▶ [Exercise description]: Across all of the records below, determine the number of lines containing the string "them"; reply with that number only.

▶ [Entries provided]:
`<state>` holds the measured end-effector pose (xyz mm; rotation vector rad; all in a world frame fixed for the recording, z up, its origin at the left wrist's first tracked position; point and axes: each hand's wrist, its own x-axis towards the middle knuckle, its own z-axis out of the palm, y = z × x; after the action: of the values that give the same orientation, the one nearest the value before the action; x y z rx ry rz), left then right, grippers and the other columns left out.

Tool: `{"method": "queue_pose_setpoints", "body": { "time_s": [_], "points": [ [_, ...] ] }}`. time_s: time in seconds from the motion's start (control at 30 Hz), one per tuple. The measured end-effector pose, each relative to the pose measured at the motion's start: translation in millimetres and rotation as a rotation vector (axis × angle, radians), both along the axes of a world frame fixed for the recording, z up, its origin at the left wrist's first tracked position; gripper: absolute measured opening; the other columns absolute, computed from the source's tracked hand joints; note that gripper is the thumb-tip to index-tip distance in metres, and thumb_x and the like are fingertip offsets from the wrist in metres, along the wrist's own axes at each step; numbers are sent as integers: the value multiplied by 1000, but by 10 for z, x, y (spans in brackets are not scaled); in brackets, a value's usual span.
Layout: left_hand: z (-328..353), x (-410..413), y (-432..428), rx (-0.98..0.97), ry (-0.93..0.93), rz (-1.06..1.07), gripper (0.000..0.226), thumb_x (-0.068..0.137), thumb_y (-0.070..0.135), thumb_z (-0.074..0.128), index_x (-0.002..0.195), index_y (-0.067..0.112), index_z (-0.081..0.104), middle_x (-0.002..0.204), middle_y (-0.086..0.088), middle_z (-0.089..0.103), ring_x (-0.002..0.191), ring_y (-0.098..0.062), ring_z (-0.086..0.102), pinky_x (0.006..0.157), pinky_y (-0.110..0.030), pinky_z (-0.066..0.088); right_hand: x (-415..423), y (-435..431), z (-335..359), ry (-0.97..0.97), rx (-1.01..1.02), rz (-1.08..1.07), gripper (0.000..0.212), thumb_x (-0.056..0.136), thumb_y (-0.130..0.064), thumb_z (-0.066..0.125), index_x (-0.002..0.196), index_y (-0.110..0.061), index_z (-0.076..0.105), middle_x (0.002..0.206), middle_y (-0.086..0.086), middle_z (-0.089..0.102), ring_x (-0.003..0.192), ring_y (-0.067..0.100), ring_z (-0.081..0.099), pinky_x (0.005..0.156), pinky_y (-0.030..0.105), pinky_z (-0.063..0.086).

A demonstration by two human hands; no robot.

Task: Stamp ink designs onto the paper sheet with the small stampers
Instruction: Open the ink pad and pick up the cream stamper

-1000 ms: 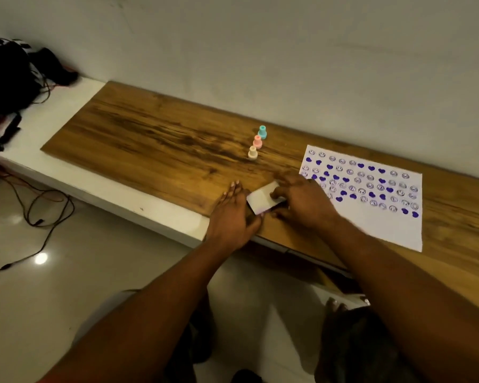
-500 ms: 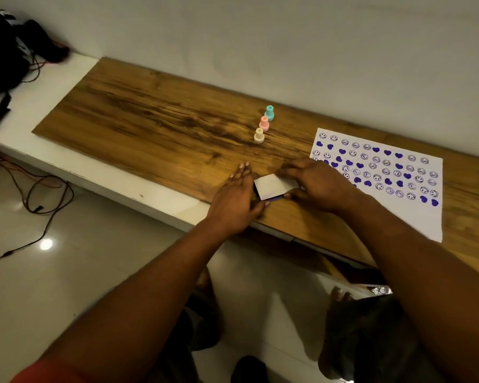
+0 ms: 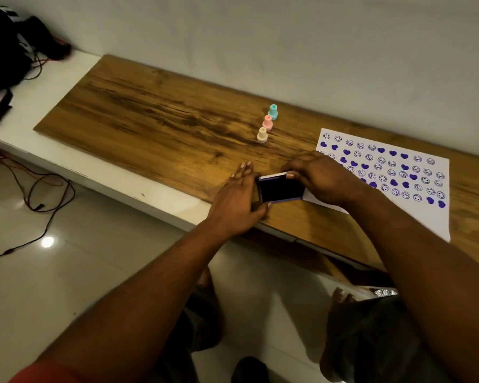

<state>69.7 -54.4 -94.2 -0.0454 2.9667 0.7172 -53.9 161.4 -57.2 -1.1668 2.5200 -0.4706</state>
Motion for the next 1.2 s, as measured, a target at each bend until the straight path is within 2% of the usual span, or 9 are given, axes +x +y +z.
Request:
{"method": "queue_pose_setpoints", "body": {
  "time_s": [0.13, 0.23, 0.4, 0.47, 0.53, 0.67, 0.8, 0.97, 1.2],
  "points": [
    [14, -5, 11, 4, -6, 13, 96, 96, 54, 67, 168, 14, 17, 177, -9, 16, 164, -21, 10, 129, -36, 14, -90, -72, -16, -1, -48, -46, 30, 111, -41, 38, 124, -27, 61, 114, -3, 68, 107, 17, 55, 82, 34, 42],
    [27, -13, 23, 9, -16, 13, 100, 96, 54, 68, 169, 14, 13, 177, -9, 16, 164, -22, 10, 132, -40, 18, -180, -120, -57, 23, -50, -55, 22, 112, -40, 40, 118, -26, 57, 106, -4, 63, 102, 20, 56, 79, 33, 38],
    [7, -19, 24, 3, -37, 28, 106, 96, 57, 67, 169, 11, 6, 177, -9, 12, 164, -22, 8, 128, -34, 12, -292, -162, -163, 57, -29, -83, 30, 111, -37, 45, 124, -17, 61, 119, 9, 67, 101, 15, 48, 83, 33, 37],
    [8, -12, 24, 12, -23, 28, 106, 96, 57, 68, 169, 11, 7, 177, -9, 13, 164, -22, 9, 127, -34, 13, -315, -170, -185, 51, -23, -101, 31, 111, -37, 46, 126, -15, 62, 121, 11, 68, 102, 19, 54, 83, 35, 41],
    [10, -9, 24, 19, -2, 23, 105, 95, 55, 69, 169, 13, 7, 177, -9, 15, 163, -23, 11, 128, -35, 15, -321, -162, -193, 34, -34, -126, 33, 110, -37, 48, 132, -17, 61, 129, 11, 68, 112, 26, 60, 90, 39, 48],
    [18, -9, 26, 1, 23, 11, 103, 95, 54, 70, 169, 16, 9, 176, -8, 19, 163, -23, 13, 125, -34, 13, -304, -147, -185, 19, -42, -172, 37, 107, -37, 55, 142, -24, 57, 142, 6, 63, 129, 28, 56, 104, 46, 49],
    [33, -15, 29, -18, -2, -18, 99, 98, 55, 65, 170, 18, 8, 177, -8, 14, 164, -22, 8, 131, -40, 16, -310, -174, -173, 44, -31, -196, 39, 105, -37, 58, 141, -24, 59, 145, 6, 59, 133, 28, 52, 106, 47, 47],
    [59, -22, 28, -57, -32, -43, 94, 101, 56, 59, 170, 18, 8, 178, -10, 7, 164, -22, 3, 131, -38, 11, -293, -167, -158, 73, 2, -195, 40, 104, -38, 60, 141, -24, 61, 143, 7, 57, 131, 29, 52, 103, 46, 48],
    [99, -38, 27, -45, -50, -26, 95, 98, 57, 63, 169, 17, 13, 178, -9, 7, 164, -21, 3, 131, -37, 11, -290, -194, -71, 71, -29, -217, 31, 104, -31, 62, 134, -26, 67, 135, 3, 63, 124, 25, 57, 100, 46, 52]
  ]
}}
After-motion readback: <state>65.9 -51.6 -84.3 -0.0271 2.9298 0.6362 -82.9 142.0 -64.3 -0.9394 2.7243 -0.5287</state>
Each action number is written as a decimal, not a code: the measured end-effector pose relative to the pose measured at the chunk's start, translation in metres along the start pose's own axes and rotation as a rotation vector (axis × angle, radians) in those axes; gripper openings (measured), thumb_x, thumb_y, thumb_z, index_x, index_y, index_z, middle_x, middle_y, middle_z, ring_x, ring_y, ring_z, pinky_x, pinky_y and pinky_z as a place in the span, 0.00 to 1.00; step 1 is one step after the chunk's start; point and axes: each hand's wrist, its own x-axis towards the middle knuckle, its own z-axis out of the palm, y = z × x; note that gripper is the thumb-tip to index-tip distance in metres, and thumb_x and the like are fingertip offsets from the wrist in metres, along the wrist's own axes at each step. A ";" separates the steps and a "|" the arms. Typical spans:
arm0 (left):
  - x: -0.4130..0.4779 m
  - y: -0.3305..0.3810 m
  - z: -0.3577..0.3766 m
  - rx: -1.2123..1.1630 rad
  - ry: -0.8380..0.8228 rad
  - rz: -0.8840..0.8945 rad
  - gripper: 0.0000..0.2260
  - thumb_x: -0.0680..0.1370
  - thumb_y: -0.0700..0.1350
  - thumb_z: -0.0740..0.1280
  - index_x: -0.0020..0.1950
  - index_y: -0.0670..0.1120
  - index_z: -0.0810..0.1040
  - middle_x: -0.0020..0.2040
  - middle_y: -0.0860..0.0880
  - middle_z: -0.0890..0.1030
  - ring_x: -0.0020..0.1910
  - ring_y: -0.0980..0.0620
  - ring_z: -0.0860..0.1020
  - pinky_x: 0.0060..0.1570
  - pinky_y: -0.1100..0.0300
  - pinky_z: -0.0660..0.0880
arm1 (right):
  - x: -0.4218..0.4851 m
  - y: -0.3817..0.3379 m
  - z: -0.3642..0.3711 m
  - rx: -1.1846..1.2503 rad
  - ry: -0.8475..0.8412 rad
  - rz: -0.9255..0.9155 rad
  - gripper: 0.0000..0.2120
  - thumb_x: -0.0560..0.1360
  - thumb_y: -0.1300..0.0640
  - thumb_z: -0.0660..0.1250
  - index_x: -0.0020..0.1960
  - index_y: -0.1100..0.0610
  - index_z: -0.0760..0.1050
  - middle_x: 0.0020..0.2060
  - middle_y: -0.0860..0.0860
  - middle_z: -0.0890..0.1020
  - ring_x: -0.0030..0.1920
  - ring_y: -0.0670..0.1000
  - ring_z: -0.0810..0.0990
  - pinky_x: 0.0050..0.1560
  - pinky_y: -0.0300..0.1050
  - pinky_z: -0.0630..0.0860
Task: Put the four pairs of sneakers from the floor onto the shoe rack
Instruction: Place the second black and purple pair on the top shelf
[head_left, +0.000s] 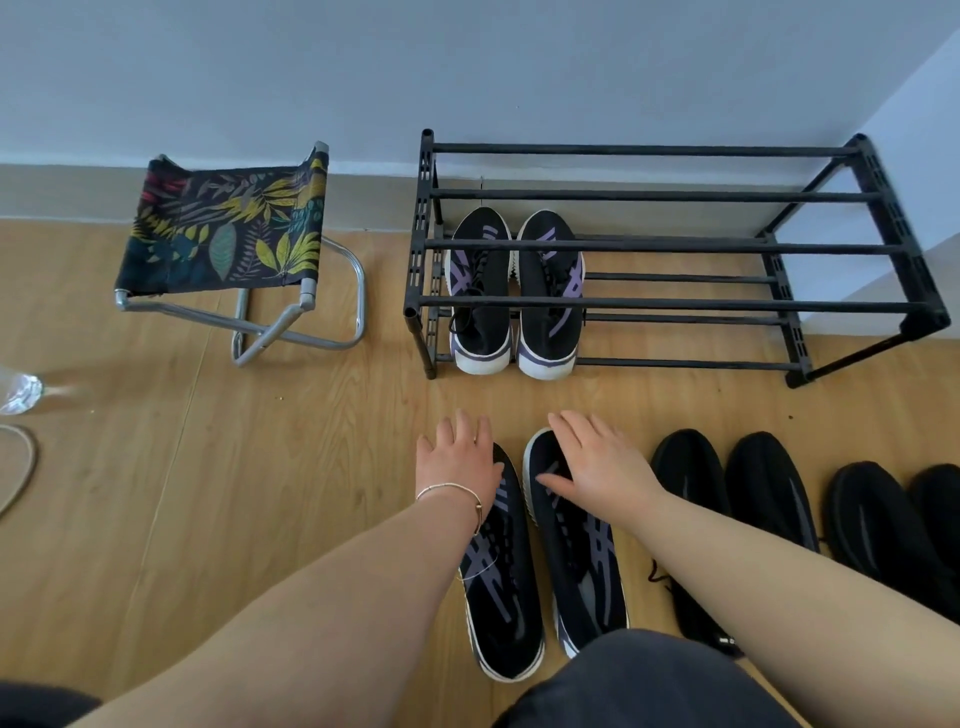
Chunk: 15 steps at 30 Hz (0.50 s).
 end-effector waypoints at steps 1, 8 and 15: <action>-0.006 0.002 0.006 -0.019 -0.019 -0.014 0.32 0.83 0.60 0.54 0.82 0.47 0.48 0.81 0.43 0.54 0.77 0.40 0.58 0.71 0.42 0.64 | -0.008 -0.001 0.005 0.024 -0.037 0.017 0.42 0.76 0.33 0.60 0.79 0.59 0.58 0.74 0.53 0.68 0.70 0.56 0.70 0.65 0.52 0.74; -0.043 0.014 0.049 -0.050 -0.107 -0.099 0.38 0.80 0.66 0.54 0.82 0.47 0.45 0.82 0.44 0.51 0.75 0.41 0.61 0.64 0.48 0.69 | -0.068 -0.007 0.043 0.090 -0.049 0.139 0.48 0.73 0.28 0.55 0.80 0.61 0.57 0.75 0.57 0.68 0.72 0.57 0.69 0.68 0.52 0.72; -0.071 0.018 0.076 -0.332 -0.171 -0.360 0.44 0.77 0.64 0.64 0.81 0.44 0.45 0.75 0.42 0.62 0.70 0.42 0.67 0.62 0.50 0.73 | -0.097 -0.018 0.063 0.402 -0.085 0.466 0.48 0.73 0.30 0.63 0.81 0.58 0.52 0.72 0.56 0.69 0.70 0.55 0.72 0.67 0.48 0.73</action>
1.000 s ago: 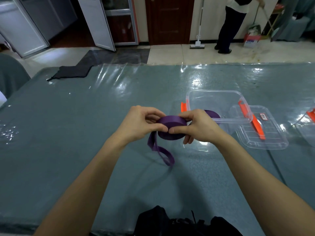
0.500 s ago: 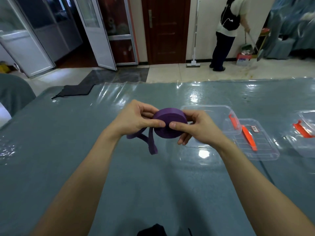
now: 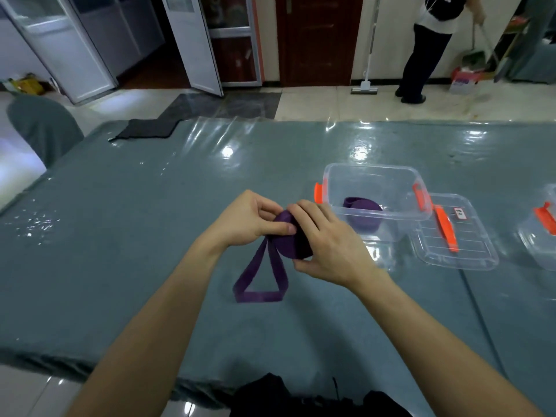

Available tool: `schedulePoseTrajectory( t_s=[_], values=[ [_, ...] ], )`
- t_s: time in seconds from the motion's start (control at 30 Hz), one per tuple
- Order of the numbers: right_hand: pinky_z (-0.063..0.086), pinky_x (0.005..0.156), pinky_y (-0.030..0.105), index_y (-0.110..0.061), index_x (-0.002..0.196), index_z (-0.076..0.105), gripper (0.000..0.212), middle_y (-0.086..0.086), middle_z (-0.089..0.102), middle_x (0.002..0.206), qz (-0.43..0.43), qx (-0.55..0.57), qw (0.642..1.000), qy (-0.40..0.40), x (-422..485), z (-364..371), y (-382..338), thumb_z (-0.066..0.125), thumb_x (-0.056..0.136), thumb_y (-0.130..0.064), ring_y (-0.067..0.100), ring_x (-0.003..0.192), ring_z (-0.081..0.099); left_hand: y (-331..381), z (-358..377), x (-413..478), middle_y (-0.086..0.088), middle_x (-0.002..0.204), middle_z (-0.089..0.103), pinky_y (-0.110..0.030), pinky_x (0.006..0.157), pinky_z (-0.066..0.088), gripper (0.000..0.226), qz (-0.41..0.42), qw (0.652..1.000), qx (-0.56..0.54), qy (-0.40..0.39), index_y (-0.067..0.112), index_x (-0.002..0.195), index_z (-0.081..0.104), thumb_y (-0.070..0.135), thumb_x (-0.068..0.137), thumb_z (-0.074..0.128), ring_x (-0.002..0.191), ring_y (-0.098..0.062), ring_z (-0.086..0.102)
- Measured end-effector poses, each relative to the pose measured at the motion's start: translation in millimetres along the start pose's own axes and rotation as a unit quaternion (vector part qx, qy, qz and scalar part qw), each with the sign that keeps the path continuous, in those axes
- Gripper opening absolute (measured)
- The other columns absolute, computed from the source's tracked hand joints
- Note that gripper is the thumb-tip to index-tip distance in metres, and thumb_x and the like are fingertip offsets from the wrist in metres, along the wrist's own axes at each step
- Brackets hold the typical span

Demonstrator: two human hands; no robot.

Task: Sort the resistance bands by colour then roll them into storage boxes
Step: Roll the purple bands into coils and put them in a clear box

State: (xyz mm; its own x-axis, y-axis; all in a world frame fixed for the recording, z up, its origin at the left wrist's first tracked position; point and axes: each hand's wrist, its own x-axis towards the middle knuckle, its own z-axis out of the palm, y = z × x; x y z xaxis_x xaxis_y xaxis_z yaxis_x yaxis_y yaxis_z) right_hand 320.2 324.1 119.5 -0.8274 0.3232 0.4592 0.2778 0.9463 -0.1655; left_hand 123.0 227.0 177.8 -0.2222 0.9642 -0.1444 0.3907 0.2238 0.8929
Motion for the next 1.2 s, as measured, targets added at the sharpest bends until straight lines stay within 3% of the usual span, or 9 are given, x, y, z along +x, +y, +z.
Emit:
schedulePoseTrajectory(
  t_s=[0.1, 0.23, 0.37, 0.6, 0.7, 0.77, 0.97, 1.1, 1.2],
  values=[
    [0.06, 0.076, 0.048, -0.01, 0.146, 0.052, 0.08, 0.004, 0.054, 0.139, 0.014, 0.016, 0.999, 0.032, -2.3, 13.4, 0.7, 0.072, 0.074, -0.04, 0.034, 0.112, 0.058, -16.8, -3.8, -0.4, -0.009, 0.105, 0.084, -0.039, 0.101, 0.062, 0.03, 0.008, 0.999, -0.036, -0.024, 0.011, 0.115, 0.081, 0.019, 0.087, 0.09, 0.104, -0.026, 0.08],
    [0.058, 0.094, 0.046, -0.007, 0.146, 0.052, 0.09, 0.007, 0.057, 0.141, 0.115, 0.07, 0.987, 0.087, -4.0, 26.7, 6.8, 0.081, 0.071, -0.046, 0.034, 0.119, 0.061, -90.3, -5.9, -3.2, -0.004, 0.131, 0.077, -0.039, 0.114, 0.053, 0.053, -0.037, 0.994, -0.066, -0.083, 0.014, 0.138, 0.069, 0.003, 0.089, 0.086, 0.128, -0.022, 0.071],
    [0.057, 0.094, 0.04, -0.013, 0.148, 0.05, 0.099, 0.002, 0.059, 0.135, 0.2, 0.098, 0.969, 0.106, -2.4, 29.5, 13.1, 0.09, 0.066, -0.05, 0.027, 0.111, 0.064, -163.8, 15.8, -9.4, 0.003, 0.124, 0.08, -0.04, 0.12, 0.048, 0.055, -0.072, 0.995, 0.009, -0.074, 0.013, 0.125, 0.076, -0.016, 0.079, 0.077, 0.125, -0.012, 0.071],
    [0.057, 0.09, 0.035, -0.017, 0.144, 0.052, 0.094, -0.002, 0.062, 0.127, 0.28, 0.093, 0.948, 0.115, -6.6, 35.9, 23.1, 0.09, 0.064, -0.048, 0.02, 0.106, 0.063, -217.9, 37.4, -17.4, -0.01, 0.102, 0.082, -0.043, 0.099, 0.062, 0.037, -0.084, 0.993, -0.052, 0.064, 0.011, 0.106, 0.076, -0.011, 0.078, 0.088, 0.102, -0.032, 0.078],
    [0.055, 0.093, 0.034, -0.016, 0.144, 0.051, 0.094, -0.001, 0.062, 0.13, 0.302, 0.086, 0.944, 0.097, -20.5, 44.9, 27.1, 0.089, 0.063, -0.046, 0.021, 0.109, 0.064, -233.8, 32.4, -22.6, -0.006, 0.09, 0.079, -0.034, 0.081, 0.063, 0.029, -0.084, 0.979, -0.017, 0.185, 0.017, 0.097, 0.075, 0.002, 0.079, 0.092, 0.085, -0.025, 0.076],
    [0.057, 0.092, 0.035, -0.016, 0.144, 0.051, 0.096, -0.001, 0.062, 0.13, 0.315, 0.083, 0.942, 0.085, -31.2, 53.0, 25.3, 0.089, 0.061, -0.045, 0.022, 0.108, 0.064, -246.6, 27.0, -24.5, 0.0, 0.083, 0.074, -0.039, 0.072, 0.064, 0.025, -0.064, 0.957, 0.035, 0.282, 0.025, 0.09, 0.068, 0.01, 0.088, 0.087, 0.076, -0.019, 0.072],
    [0.059, 0.085, 0.041, -0.021, 0.14, 0.05, 0.091, -0.003, 0.06, 0.125, 0.298, 0.075, 0.951, 0.045, -41.7, 67.0, 9.5, 0.087, 0.062, -0.049, 0.022, 0.102, 0.064, -259.8, 22.8, -33.4, -0.004, 0.092, 0.066, -0.046, 0.07, 0.055, 0.021, -0.042, 0.909, 0.159, 0.383, 0.02, 0.105, 0.049, 0.013, 0.1, 0.068, 0.078, -0.032, 0.065],
    [0.06, 0.087, 0.045, -0.018, 0.143, 0.049, 0.092, -0.002, 0.058, 0.129, 0.265, 0.065, 0.962, 0.025, -36.0, 69.4, 4.4, 0.084, 0.063, -0.048, 0.024, 0.106, 0.063, -273.1, 22.6, -46.2, 0.001, 0.104, 0.067, -0.04, 0.079, 0.054, 0.036, -0.096, 0.93, 0.193, 0.297, 0.019, 0.115, 0.052, 0.014, 0.091, 0.078, 0.091, -0.028, 0.067],
    [0.059, 0.09, 0.045, -0.014, 0.145, 0.05, 0.094, 0.001, 0.056, 0.138, 0.207, 0.052, 0.977, 0.006, -30.7, 70.8, -1.1, 0.082, 0.062, -0.045, 0.028, 0.114, 0.062, -279.3, 5.2, -56.7, 0.0, 0.124, 0.068, -0.033, 0.089, 0.051, 0.068, -0.23, 0.943, 0.239, 0.038, 0.019, 0.134, 0.056, 0.036, 0.08, 0.094, 0.106, -0.022, 0.067]
  ],
)
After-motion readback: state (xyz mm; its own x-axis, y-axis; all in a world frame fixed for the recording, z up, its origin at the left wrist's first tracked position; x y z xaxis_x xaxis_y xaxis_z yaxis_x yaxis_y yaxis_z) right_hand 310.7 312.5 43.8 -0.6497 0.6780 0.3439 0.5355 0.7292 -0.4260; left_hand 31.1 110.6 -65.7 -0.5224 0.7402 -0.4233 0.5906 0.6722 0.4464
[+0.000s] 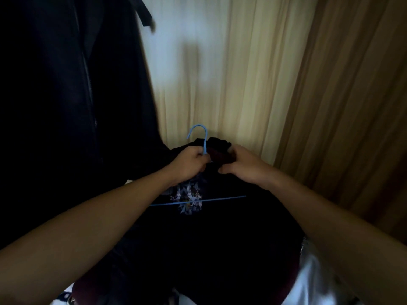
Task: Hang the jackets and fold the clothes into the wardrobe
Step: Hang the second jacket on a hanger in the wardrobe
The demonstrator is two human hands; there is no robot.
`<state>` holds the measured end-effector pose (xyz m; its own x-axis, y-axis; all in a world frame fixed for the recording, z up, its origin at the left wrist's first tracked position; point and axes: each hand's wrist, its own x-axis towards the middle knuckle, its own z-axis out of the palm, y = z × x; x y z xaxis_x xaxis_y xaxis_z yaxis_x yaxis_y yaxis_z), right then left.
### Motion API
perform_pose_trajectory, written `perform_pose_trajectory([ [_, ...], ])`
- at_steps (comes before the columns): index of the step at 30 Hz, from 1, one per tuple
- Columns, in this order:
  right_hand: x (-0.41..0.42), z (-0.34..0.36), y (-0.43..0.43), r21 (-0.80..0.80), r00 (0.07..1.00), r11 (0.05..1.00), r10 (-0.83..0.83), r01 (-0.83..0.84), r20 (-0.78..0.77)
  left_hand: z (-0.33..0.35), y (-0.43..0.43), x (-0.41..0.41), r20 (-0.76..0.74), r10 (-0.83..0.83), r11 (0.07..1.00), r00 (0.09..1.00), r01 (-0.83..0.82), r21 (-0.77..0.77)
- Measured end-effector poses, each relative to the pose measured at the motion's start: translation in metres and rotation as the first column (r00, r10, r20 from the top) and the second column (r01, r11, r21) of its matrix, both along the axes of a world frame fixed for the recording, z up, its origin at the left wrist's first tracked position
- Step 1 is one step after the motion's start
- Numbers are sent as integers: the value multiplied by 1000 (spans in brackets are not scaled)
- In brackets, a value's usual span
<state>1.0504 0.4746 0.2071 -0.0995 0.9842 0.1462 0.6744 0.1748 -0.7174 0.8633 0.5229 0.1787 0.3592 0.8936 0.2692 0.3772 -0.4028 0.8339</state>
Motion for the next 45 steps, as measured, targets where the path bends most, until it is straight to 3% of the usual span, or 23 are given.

▶ [Worked solution]: 2